The former head of Romania’s anti-corruption agency, Laura Koevesi, is a controversial figure. The Romanian Justice Minister Tudorel Toader says he will do everything in his power to keep her from becoming the European Union’s public prosecutor.
Laura Koevesi was named on February 4 as the preferred candidate for the job, followed by Jean-Francois Bohnert of France and Germany’s Andres Ritter on a short list of three, reported RFERL. But Romanian Justice Minister Tudorel Toader said that the European Union was “unaware of the abuses carried out” by Koevesi when she was leading Romania’s National Anticorruption Directorate (DNA).
“I will be writing to all of the European ministers of justice to inform them as to why she was removed from office,” Toader, who is head of the EU’s Justice and Home Affairs Council (JHA) during Romania’s current six-month presidency of the bloc, told Romanian media, wrote RFERL.

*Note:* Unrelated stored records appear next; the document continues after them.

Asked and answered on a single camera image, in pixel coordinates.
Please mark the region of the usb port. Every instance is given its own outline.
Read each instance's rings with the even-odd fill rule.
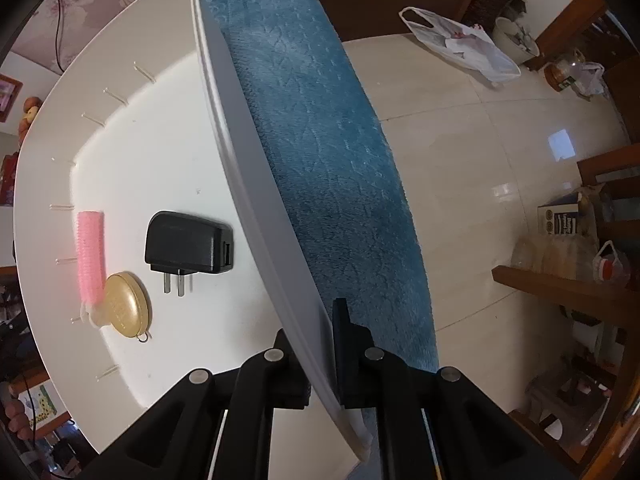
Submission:
[[[225,267],[231,263],[231,244],[224,244]]]

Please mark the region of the blue towel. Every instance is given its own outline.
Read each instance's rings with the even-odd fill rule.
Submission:
[[[437,370],[427,279],[398,171],[320,3],[200,2],[226,39],[329,314],[334,298],[347,298],[351,320],[378,346]],[[379,478],[375,457],[354,475]]]

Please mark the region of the tile floor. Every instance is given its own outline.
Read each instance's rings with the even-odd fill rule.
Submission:
[[[511,411],[571,345],[571,327],[556,306],[494,283],[491,269],[536,229],[537,206],[580,183],[577,160],[628,143],[616,112],[603,97],[557,93],[526,69],[491,88],[410,36],[344,47],[414,215],[440,365],[460,368]]]

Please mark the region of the white plastic bag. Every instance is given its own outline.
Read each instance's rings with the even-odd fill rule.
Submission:
[[[579,70],[576,71],[578,77],[575,80],[575,87],[584,96],[604,94],[602,85],[602,74],[604,67],[600,63],[580,63]]]
[[[404,13],[412,10],[433,25],[409,22]],[[406,7],[400,11],[400,18],[415,37],[429,49],[464,68],[478,70],[494,83],[511,81],[520,76],[518,66],[494,45],[482,28],[471,28],[462,23],[448,20],[435,12]]]

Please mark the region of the white plastic board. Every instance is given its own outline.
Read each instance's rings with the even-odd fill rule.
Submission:
[[[146,289],[145,344],[71,321],[80,305],[76,266],[56,260],[74,256],[81,210],[105,213],[107,274],[128,270]],[[183,298],[164,294],[162,275],[144,262],[146,227],[158,210],[230,225],[234,268],[191,275]],[[137,0],[66,70],[20,154],[14,229],[40,354],[98,451],[190,370],[238,367],[284,326],[322,404],[276,412],[274,478],[343,478],[357,463],[354,452],[366,457],[360,412],[342,410],[333,391],[328,317],[226,43],[198,0]]]

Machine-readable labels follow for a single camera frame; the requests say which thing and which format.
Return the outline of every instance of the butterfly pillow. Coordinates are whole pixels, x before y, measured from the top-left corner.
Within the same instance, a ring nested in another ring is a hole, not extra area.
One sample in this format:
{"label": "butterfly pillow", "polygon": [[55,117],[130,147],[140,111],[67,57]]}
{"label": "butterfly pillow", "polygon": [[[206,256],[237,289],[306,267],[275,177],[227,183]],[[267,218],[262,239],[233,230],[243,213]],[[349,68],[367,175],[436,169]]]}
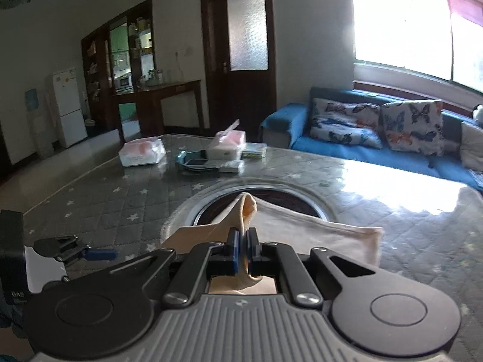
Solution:
{"label": "butterfly pillow", "polygon": [[444,152],[441,101],[404,101],[382,105],[387,142],[393,151],[442,156]]}
{"label": "butterfly pillow", "polygon": [[327,123],[326,119],[319,119],[310,129],[311,138],[330,141],[339,144],[361,145],[382,148],[382,141],[377,133],[369,128]]}
{"label": "butterfly pillow", "polygon": [[377,131],[381,107],[372,103],[342,103],[328,99],[312,100],[312,118],[341,118],[352,121],[359,128]]}

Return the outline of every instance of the gray ridged plate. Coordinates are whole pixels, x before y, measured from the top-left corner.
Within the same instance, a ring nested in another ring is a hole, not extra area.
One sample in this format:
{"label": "gray ridged plate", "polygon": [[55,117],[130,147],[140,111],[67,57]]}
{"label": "gray ridged plate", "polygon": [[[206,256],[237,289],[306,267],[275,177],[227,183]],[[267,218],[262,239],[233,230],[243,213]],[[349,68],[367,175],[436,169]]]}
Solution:
{"label": "gray ridged plate", "polygon": [[[282,295],[202,295],[194,306],[164,312],[142,341],[103,362],[383,362],[333,332],[315,310]],[[449,362],[439,354],[414,360]],[[38,354],[34,362],[56,359]]]}

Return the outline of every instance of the blue sofa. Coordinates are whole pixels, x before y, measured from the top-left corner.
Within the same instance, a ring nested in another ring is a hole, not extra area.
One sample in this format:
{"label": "blue sofa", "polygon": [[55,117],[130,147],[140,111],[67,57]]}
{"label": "blue sofa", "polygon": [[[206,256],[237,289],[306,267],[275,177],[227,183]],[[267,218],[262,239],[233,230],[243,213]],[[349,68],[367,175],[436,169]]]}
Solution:
{"label": "blue sofa", "polygon": [[[393,96],[368,93],[361,90],[333,90],[313,87],[310,98],[323,98],[344,103],[375,103],[383,105],[387,102],[402,99]],[[385,138],[381,137],[384,147],[381,150],[364,146],[349,146],[339,143],[325,142],[309,136],[310,105],[290,103],[271,114],[261,124],[263,142],[270,146],[291,148],[297,151],[312,152],[335,158],[359,160],[372,164],[392,167],[427,176],[462,182],[480,192],[483,186],[472,177],[459,159],[459,151],[445,150],[443,157],[425,156],[415,152],[392,151]],[[457,148],[461,144],[461,122],[475,123],[472,119],[443,110],[443,136]]]}

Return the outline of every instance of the wall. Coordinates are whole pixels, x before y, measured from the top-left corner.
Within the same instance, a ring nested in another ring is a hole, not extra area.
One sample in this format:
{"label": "wall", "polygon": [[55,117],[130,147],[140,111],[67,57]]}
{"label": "wall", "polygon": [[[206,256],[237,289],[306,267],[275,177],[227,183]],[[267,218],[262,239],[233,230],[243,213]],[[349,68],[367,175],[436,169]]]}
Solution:
{"label": "wall", "polygon": [[[83,78],[80,40],[142,1],[32,0],[0,11],[0,23],[9,24],[0,29],[2,62],[8,61],[0,65],[0,122],[13,163],[34,151],[25,91],[42,89],[49,73],[71,66]],[[312,85],[352,88],[351,0],[273,1],[278,106],[306,101]],[[200,0],[153,0],[153,22],[158,69],[173,81],[202,79],[208,127]],[[197,126],[191,95],[163,100],[163,112],[166,125]]]}
{"label": "wall", "polygon": [[353,88],[352,0],[273,0],[278,107]]}

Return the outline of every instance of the white refrigerator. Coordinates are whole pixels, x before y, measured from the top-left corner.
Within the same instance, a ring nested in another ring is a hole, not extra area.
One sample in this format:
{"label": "white refrigerator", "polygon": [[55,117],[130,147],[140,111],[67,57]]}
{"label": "white refrigerator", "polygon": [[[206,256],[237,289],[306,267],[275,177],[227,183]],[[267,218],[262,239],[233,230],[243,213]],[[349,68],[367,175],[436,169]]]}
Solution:
{"label": "white refrigerator", "polygon": [[75,69],[49,75],[46,87],[47,104],[60,145],[68,148],[85,139],[88,134],[81,111]]}

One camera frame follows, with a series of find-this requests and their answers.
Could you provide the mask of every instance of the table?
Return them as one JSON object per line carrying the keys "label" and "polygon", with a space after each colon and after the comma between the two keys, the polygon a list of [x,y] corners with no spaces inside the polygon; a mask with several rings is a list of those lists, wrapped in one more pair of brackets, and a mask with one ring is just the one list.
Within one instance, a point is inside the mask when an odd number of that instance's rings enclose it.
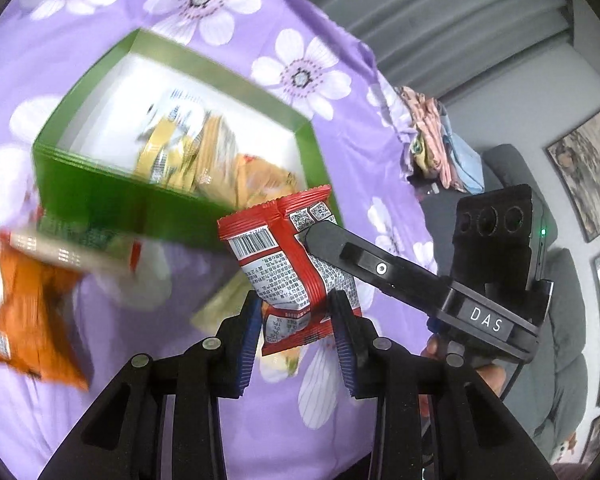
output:
{"label": "table", "polygon": [[[30,146],[48,115],[138,27],[188,44],[312,118],[345,226],[435,272],[424,216],[404,179],[410,115],[370,49],[306,0],[12,0],[0,17],[0,226],[22,222],[36,205]],[[37,478],[132,355],[161,358],[204,337],[190,316],[236,269],[224,254],[154,240],[136,280],[85,277],[65,311],[90,390],[0,365],[0,457],[13,474]],[[368,285],[359,293],[379,333],[413,352],[424,347],[423,314]],[[222,399],[220,412],[231,479],[333,478],[371,449],[375,402],[349,397],[332,338],[302,348],[291,374],[257,359],[244,397]]]}

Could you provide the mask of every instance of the qr code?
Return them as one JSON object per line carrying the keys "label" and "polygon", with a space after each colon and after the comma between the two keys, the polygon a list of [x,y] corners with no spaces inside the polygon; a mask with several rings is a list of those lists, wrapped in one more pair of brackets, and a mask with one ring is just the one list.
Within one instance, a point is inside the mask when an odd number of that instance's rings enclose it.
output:
{"label": "qr code", "polygon": [[329,211],[329,208],[324,202],[318,202],[316,205],[311,206],[309,211],[318,222],[331,215],[331,211]]}
{"label": "qr code", "polygon": [[295,211],[289,215],[289,219],[291,223],[296,228],[296,231],[300,232],[303,229],[307,229],[315,224],[315,220],[309,214],[307,209],[301,209],[300,211]]}
{"label": "qr code", "polygon": [[0,332],[0,357],[11,359],[11,349],[9,348],[9,340],[2,332]]}

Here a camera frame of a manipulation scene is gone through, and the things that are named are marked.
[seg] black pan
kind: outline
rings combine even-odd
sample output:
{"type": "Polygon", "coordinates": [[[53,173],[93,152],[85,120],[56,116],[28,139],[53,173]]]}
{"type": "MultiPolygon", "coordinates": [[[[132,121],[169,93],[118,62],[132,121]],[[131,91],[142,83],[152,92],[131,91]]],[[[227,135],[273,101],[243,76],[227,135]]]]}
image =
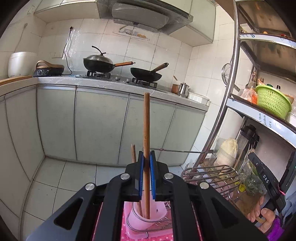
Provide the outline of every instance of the black pan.
{"type": "Polygon", "coordinates": [[[99,61],[99,60],[84,58],[83,64],[84,64],[84,67],[89,71],[108,73],[108,72],[111,72],[115,67],[131,65],[131,64],[134,64],[134,62],[110,64],[110,63],[106,63],[106,62],[99,61]]]}
{"type": "Polygon", "coordinates": [[[131,74],[137,80],[143,80],[143,81],[152,83],[152,82],[158,81],[162,77],[162,75],[159,73],[156,73],[156,71],[164,69],[167,66],[168,66],[168,63],[164,63],[151,71],[145,70],[145,69],[139,69],[139,68],[131,68],[131,74]]]}

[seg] chopstick
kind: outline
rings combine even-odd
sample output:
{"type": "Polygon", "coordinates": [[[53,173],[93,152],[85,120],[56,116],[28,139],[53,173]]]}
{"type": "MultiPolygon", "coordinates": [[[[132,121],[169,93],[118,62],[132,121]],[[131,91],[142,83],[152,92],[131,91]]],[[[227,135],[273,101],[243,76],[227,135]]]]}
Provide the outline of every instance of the chopstick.
{"type": "Polygon", "coordinates": [[[145,218],[150,219],[150,95],[144,94],[144,198],[145,218]]]}
{"type": "MultiPolygon", "coordinates": [[[[131,144],[131,156],[132,156],[133,163],[137,162],[135,144],[131,144]]],[[[139,214],[143,217],[141,200],[137,203],[137,205],[138,205],[139,214]]]]}

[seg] tiled floor
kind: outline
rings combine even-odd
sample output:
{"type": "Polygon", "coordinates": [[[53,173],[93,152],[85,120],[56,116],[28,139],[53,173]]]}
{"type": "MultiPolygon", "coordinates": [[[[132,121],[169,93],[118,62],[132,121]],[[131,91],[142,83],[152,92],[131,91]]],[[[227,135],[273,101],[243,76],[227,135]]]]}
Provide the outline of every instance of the tiled floor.
{"type": "MultiPolygon", "coordinates": [[[[170,167],[179,175],[182,168],[170,167]]],[[[21,241],[58,210],[86,183],[101,185],[123,173],[125,168],[99,167],[96,165],[45,159],[34,178],[28,193],[21,225],[21,241]]]]}

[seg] black cable
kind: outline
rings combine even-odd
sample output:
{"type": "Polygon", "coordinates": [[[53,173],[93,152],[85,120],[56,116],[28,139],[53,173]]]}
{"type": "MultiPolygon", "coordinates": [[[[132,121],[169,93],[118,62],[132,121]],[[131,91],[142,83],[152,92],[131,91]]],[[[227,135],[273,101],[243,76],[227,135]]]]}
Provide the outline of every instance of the black cable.
{"type": "Polygon", "coordinates": [[[68,67],[68,69],[71,71],[71,74],[72,74],[73,72],[72,72],[72,70],[70,69],[70,67],[69,67],[69,65],[68,65],[68,59],[67,59],[67,55],[66,55],[66,53],[65,53],[65,48],[66,48],[66,46],[67,46],[67,43],[69,42],[70,34],[71,34],[72,29],[73,29],[73,27],[70,27],[69,37],[68,37],[68,40],[67,40],[67,42],[66,42],[66,44],[65,44],[65,47],[64,47],[64,55],[65,55],[65,57],[66,57],[67,67],[68,67]]]}

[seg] silver screw
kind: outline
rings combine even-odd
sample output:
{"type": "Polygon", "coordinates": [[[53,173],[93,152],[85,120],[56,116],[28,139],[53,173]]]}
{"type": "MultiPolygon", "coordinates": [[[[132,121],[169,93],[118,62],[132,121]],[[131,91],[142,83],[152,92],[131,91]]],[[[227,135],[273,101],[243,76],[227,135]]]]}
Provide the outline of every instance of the silver screw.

Koevesi was removed from office by Toader upon the socialist party’s return to power in a move many see as an attempt to stop her prosecution of corrupt socialist officials, and the rehabilitation of Liviu Dragnea, the party head of the Social Democrats.
We have written about possible abuses by Koevesi in certain cases; however, it is also probable that the socialist party wanted her gone as she was deemed too effective in her job. In any event, Toader says he will write to the EU and tell all he knows about Koevesi’s sins.